RECORDS FOR THE TASK section start

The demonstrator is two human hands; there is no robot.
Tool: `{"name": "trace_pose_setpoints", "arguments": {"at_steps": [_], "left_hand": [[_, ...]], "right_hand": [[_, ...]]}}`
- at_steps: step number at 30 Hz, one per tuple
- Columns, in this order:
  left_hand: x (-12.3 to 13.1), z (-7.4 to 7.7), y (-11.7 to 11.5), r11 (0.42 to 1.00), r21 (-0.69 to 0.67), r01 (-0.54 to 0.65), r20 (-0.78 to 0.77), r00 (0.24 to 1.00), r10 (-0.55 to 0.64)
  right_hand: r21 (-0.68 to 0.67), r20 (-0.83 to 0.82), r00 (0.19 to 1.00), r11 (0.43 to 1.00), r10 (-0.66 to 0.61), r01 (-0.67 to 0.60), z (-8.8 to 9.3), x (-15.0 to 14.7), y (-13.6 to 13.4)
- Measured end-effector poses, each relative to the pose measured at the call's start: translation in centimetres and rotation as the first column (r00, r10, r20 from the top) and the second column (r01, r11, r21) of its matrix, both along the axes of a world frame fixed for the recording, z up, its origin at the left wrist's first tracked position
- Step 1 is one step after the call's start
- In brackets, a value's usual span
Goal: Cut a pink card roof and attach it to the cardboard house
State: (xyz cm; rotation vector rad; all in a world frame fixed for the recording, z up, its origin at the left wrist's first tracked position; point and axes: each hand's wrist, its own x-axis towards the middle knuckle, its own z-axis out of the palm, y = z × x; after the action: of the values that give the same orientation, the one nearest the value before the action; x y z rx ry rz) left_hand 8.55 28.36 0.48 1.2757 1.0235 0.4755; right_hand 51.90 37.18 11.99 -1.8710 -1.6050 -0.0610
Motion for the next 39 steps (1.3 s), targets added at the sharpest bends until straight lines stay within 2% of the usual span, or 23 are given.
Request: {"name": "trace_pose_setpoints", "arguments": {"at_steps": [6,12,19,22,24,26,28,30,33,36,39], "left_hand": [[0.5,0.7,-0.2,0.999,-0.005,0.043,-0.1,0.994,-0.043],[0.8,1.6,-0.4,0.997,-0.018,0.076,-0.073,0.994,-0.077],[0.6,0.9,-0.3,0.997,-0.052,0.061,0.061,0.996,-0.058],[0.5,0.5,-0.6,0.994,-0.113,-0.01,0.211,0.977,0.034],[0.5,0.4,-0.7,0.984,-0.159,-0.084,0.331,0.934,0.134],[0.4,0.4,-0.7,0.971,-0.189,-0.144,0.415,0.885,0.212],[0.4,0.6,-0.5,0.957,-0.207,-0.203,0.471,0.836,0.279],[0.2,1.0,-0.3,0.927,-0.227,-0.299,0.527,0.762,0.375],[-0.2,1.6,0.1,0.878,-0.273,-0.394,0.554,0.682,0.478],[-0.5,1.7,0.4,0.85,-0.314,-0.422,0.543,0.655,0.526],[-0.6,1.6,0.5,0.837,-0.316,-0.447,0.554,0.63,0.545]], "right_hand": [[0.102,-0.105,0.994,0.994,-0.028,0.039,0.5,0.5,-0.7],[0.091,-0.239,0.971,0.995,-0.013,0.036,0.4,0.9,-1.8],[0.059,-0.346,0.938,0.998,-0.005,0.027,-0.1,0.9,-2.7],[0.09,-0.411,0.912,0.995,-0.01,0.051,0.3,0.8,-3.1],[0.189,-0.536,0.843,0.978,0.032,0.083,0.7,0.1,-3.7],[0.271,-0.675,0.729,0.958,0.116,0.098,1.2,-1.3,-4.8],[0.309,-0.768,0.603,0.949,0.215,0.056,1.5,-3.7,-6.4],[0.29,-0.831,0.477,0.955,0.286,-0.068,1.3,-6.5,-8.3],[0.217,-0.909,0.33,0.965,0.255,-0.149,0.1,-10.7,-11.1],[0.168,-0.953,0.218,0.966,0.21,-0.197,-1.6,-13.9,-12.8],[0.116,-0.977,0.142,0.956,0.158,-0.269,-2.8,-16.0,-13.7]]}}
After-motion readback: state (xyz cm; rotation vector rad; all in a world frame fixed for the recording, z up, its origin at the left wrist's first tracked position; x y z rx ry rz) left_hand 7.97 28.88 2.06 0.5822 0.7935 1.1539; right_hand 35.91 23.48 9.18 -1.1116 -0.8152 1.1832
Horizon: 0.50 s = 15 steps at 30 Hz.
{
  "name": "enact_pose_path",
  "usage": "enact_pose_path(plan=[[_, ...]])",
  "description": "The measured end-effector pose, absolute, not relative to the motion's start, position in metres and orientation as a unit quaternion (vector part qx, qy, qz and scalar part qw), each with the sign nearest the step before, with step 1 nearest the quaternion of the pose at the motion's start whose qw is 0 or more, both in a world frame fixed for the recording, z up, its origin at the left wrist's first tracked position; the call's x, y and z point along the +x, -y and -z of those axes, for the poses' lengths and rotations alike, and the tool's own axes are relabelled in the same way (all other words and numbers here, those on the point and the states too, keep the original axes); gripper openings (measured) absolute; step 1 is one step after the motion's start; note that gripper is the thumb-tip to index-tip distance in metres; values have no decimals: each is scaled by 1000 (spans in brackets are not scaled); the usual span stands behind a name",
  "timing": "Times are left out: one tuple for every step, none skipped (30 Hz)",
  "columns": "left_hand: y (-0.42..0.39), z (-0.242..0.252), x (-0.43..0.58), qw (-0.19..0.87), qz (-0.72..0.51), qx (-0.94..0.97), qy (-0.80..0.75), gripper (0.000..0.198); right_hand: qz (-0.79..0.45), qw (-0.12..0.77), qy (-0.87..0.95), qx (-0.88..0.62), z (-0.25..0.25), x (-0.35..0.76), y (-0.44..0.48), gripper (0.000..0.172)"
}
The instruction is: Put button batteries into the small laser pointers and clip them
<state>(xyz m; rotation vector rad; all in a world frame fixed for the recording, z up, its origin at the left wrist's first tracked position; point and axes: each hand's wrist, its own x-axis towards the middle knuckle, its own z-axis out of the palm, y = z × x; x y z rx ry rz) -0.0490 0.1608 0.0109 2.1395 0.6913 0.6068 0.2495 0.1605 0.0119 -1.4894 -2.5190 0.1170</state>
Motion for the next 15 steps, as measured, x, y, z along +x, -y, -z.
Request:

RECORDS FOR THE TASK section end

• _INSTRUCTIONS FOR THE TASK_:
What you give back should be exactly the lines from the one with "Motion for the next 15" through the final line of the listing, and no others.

• _ANSWER TO THIS PROBLEM_:
Motion for the next 15 steps, as measured, x, y, z along +x, -y, -z.
Request:

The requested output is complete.